Voodoun blues
Voodoun blues
Après s'être déshabillée dans un nombre incalculable de métrages estampillés IE Independent Cinema (la compagnie qui abrite Seduction Cinema et Shock-O-Rama), la belle Misty Mundae passe à la réalisation pour ce court des plus prometteur.
Une adepte de la magie noire pratique un rituel vaudou pour punir son ex-petite amie. Des visions hallucinées hantent la victime, la poursuivent jusqu'à ce que flétrisse sa vie.
Sublime court métrage, tourné en 16mm noir et blanc, Voodoun Blues prouve que l'avenir du septième art n'appartient pas (seulement) à des apothicaires. La jeune étudiante en cinéma a choisi le format 16mm pour cette œuvre qu'elle devait soumettre à un festival. Ses camarades tentaient de la décourager, "mais pourquoi t'utilises ce truc c'est complètement obsolète? Utilise de la vidéo digitale!". Solution de facilité que la réalisatrice en devenir a rejeté, affirmant son amour pour le Cinéma qui ressemble à du cinéma, pas à un produit bon marché rafistolé tant bien que mal avec des CGI.
En outre, Misty a filmé avec un procédé très peu fiable puisque la bobine sert directement au montage et à la projection. Il n'y a pas de développement, et donc une seule et unique copie du film. Dégueulasse de surcroît! Qu'importe la flasque pourvu qu'on ait l'ivresse…
Comme le titre laisse entendre, le métrage sera rythmé par du blues; musique souvent associée au vaudou puisque les deux activités se réunissent en Louisiane dans l'imagerie populaire.
Avant même que le métrage soit achevé, la réalisatrice avait en tête un titre de Screaming G. Hawkins, "I Put A Spell On You". Une fois le court finalisé, Misty y appose la musique… et le tout est en parfaite harmonie. Cependant se pose la question des copyrights, "pourquoi diable une major irait-elle accorder une licence à une œuvre comme la mienne?" soupire la réalisatrice. "Finalement ce fut une bonne chose car le titre fut utilisé dans une publicité pour Levi's […] Il n'aurait pas été très opportun que mon œuvre soit associée à un Jean…" Elle sourit.
De ce fait, Tim McBride, un habitué de la maison, a composé une œuvre originale, sous la direction de Misty. Ce n'est plus tout à fait un Blues, mais l'essentiel est là, le duo image/son est efficace. L'aspect à la fois lourd et langoureux du titre se marie à merveille avec le noir et blanc granuleux de l'image.
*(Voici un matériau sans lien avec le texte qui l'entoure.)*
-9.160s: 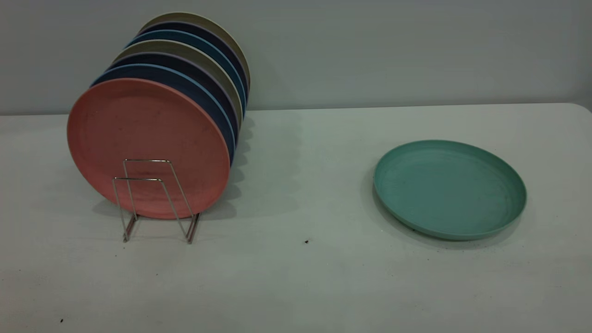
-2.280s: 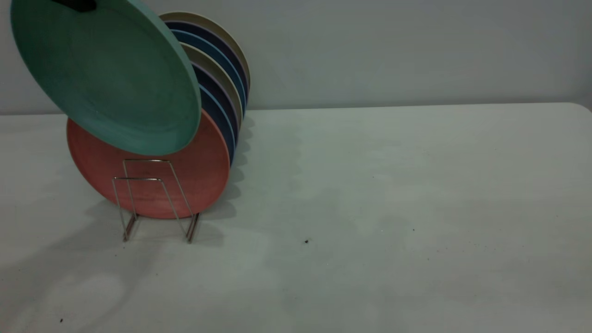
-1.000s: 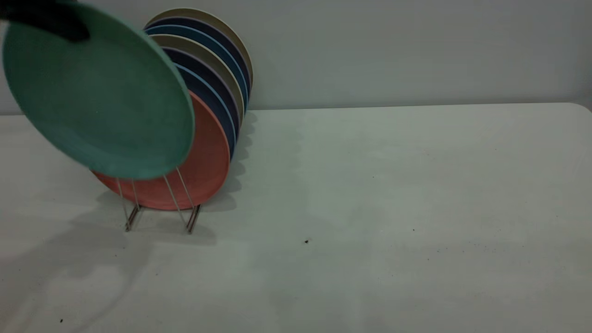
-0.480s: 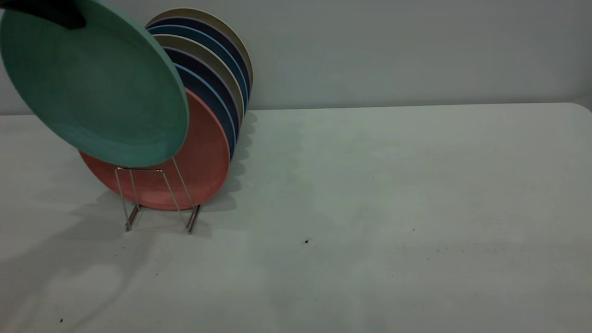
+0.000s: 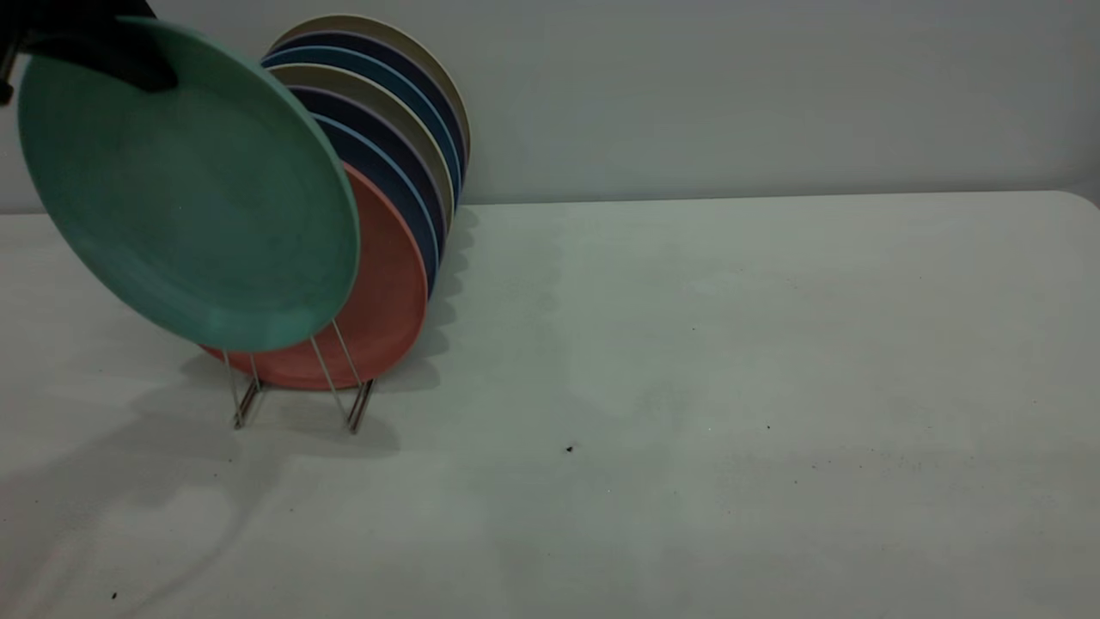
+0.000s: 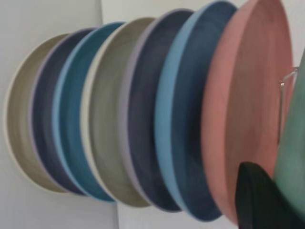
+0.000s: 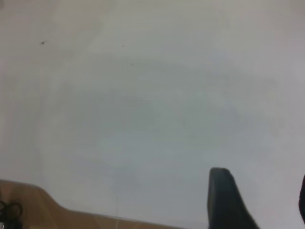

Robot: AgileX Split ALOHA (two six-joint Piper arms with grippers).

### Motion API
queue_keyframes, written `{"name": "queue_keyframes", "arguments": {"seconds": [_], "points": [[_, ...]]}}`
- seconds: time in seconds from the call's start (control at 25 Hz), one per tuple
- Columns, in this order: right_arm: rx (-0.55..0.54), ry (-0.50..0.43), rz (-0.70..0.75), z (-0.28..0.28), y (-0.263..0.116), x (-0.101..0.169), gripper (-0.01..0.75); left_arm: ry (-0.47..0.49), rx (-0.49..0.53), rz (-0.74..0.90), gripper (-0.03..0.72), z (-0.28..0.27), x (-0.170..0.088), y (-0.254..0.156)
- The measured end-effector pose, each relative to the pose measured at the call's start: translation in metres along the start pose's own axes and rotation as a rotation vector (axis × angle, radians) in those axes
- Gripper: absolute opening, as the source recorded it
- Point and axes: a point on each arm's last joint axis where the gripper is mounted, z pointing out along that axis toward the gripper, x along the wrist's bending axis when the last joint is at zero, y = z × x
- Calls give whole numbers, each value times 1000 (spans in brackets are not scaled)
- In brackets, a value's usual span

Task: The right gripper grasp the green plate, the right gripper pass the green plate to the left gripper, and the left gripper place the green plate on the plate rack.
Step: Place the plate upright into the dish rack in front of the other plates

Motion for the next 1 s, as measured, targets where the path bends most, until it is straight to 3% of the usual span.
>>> {"name": "queue_keyframes", "arguments": {"seconds": [0.48, 1.0], "points": [[1, -4, 10, 0, 0, 0, 388, 109, 4, 59, 89, -22, 9, 7], [3, -8, 15, 0, 0, -1, 388, 45, 10, 45, 91, 10, 4, -4]]}}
Cette composition revêt ici d'autant plus d'importance que Voodoun Blues est un court-métrage muet.
Noir et Blanc, muet, filmé avec un procédé abandonné quelques 40 ans plus tôt… Il paraît difficile pour la réalisatrice d'aller plus dans sa rétrospective du cinéma. Et pourtant…
Décidée à jouer le jeu jusqu'au bout, Misty rejette en bloc tous les procédés assistés par informatique, et n'a recours qu'à des effets physiques. Ainsi, pour nombre de scènes, la cinéaste recourt à l'animation image par image. Avouant son admiration pour le cinéma d'épouvante, Misty va ainsi créer une atmosphère inquiétante. Le mouvement des sujets est saccadé, poussif, presque malsain. Ce seuil est dépassé lorsque le procédé d'animation est utilisé pour mettre en scène la prêtresse elle-même. La transe en est remarquablement imagée, les mouvements de l'actrice perdent tout naturel et semblent commandés par des réflexes nerveux.
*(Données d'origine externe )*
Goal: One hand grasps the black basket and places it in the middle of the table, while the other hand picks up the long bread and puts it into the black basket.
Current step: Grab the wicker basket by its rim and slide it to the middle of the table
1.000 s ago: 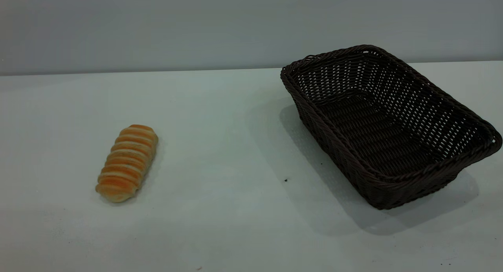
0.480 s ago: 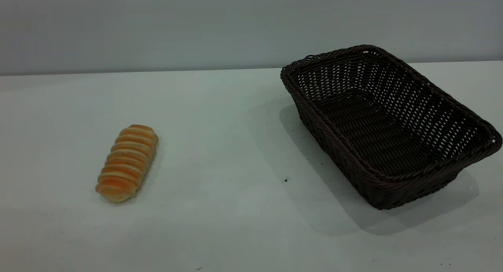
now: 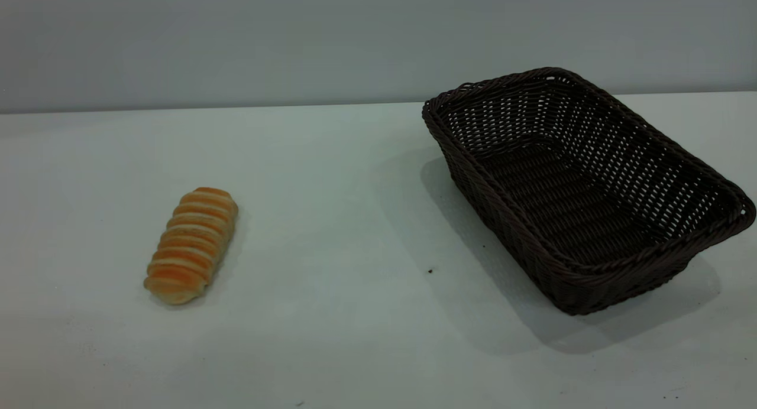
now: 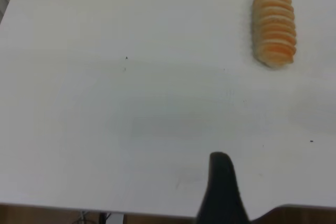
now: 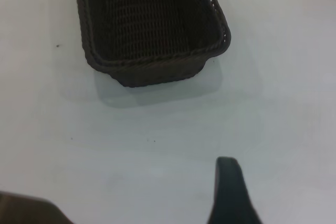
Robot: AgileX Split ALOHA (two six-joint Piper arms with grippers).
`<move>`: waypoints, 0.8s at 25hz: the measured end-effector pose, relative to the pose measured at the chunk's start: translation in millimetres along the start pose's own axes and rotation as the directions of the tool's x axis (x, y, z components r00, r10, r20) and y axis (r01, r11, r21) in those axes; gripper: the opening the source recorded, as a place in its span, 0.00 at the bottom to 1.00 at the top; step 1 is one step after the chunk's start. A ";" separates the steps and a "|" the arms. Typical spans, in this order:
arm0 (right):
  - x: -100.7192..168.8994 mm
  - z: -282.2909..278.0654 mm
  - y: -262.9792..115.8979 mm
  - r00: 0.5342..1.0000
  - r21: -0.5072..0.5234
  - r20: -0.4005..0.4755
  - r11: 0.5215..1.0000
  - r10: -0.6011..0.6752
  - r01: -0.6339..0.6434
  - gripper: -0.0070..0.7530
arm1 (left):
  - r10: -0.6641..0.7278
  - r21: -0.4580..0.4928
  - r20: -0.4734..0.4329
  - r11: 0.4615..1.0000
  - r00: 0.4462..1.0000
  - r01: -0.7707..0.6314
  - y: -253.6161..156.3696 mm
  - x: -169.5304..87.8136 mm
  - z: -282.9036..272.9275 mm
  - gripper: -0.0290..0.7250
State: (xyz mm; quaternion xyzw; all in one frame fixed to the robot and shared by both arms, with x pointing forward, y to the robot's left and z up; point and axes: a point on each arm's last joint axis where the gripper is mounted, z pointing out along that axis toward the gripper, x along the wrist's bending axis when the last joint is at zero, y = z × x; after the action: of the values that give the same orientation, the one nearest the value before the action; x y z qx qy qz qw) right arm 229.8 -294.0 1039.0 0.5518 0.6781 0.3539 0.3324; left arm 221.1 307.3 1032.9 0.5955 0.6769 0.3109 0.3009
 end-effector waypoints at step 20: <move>-1.2 120.8 101.1 0.918 0.375 -0.086 0.867 0.387 -0.330 0.68 | 0.107 0.102 0.095 0.988 0.990 -0.116 136.1 -25.5 52.2 0.81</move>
State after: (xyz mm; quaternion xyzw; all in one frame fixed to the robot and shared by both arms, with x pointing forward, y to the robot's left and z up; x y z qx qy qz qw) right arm 383.5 -267.3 1060.8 0.6888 0.6401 0.3249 0.1014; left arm 348.8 298.4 1107.3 0.6610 0.6441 0.2635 0.2807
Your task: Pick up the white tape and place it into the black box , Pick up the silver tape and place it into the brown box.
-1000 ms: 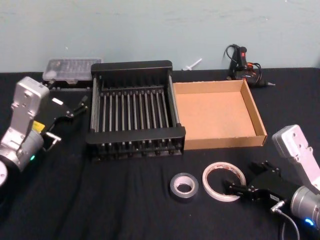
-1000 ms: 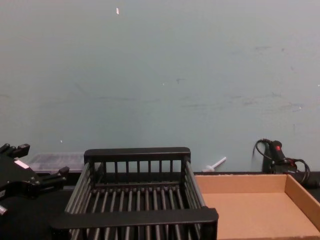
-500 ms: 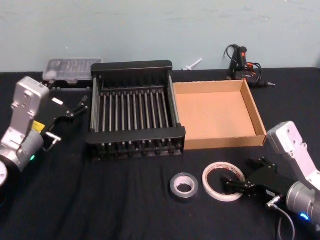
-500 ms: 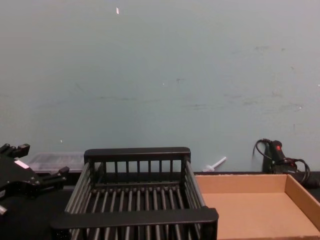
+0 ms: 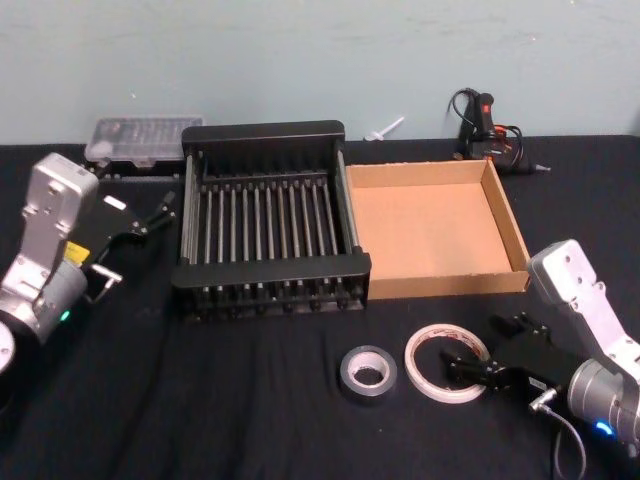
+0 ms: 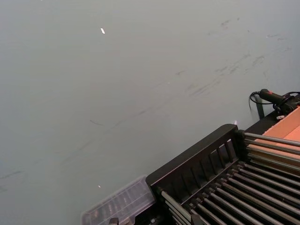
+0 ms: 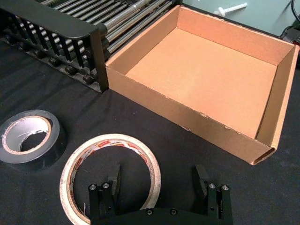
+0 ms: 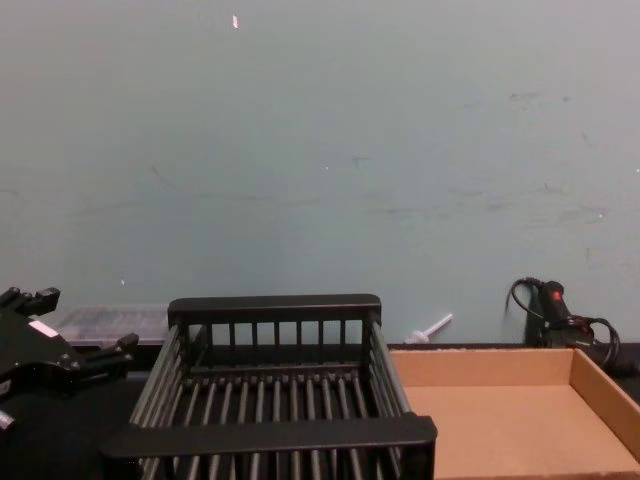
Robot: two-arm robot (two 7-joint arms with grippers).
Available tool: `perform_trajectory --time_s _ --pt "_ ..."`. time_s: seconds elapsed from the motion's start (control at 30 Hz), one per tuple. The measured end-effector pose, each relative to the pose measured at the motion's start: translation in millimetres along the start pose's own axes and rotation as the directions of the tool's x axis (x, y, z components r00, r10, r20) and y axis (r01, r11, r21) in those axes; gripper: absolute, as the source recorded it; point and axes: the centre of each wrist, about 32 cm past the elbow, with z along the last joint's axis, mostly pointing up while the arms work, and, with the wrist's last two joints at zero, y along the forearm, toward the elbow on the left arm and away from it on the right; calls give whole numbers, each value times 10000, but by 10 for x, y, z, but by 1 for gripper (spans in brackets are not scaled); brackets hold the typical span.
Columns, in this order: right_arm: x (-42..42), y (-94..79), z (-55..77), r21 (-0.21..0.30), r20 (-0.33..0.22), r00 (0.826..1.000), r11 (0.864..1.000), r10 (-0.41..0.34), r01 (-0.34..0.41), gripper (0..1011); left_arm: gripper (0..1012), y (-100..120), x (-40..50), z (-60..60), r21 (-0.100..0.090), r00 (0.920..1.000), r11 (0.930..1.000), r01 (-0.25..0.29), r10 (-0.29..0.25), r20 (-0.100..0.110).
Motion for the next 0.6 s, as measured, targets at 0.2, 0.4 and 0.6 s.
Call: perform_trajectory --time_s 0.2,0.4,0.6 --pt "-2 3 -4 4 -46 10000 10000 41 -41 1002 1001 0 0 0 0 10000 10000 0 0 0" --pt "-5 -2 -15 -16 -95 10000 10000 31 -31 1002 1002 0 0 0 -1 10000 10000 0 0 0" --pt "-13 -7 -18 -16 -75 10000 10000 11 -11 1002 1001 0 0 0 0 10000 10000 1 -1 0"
Le spectateur est donc plongé dans un hommage au Cinéma dans sa totalité, tant dans son aspect technique qu'artistique. Loin des immondices montés à l'aide d'un stroboscope, le montage est ici fluide, et sert le sujet du film, non une mode quelconque. Tous les composants de Voodoun Blues semblent être en parfaite symbiose.
N'en demeure pas moins qu'il ne s'agit que d'un court-métrage. Nombreux sont les réalisateurs qui brillèrent par leur court-métrage mais se brûlèrent les ailes une fois confrontés à l'exercice périlleux du long.
La balle est donc dans le camp de cette jeune étudiante en cinéma, qui espérons le, contribuera à parer d'or et d'argent les lettres du Cinéma indépendant. D'ici là… Continuons à apprécier ses dons d'actrice dans des métrages qui s'annoncent particulièrement intéressants (à ce titre "Chantal" promet d'être un constat amer sur l'industrie hollywoodienne).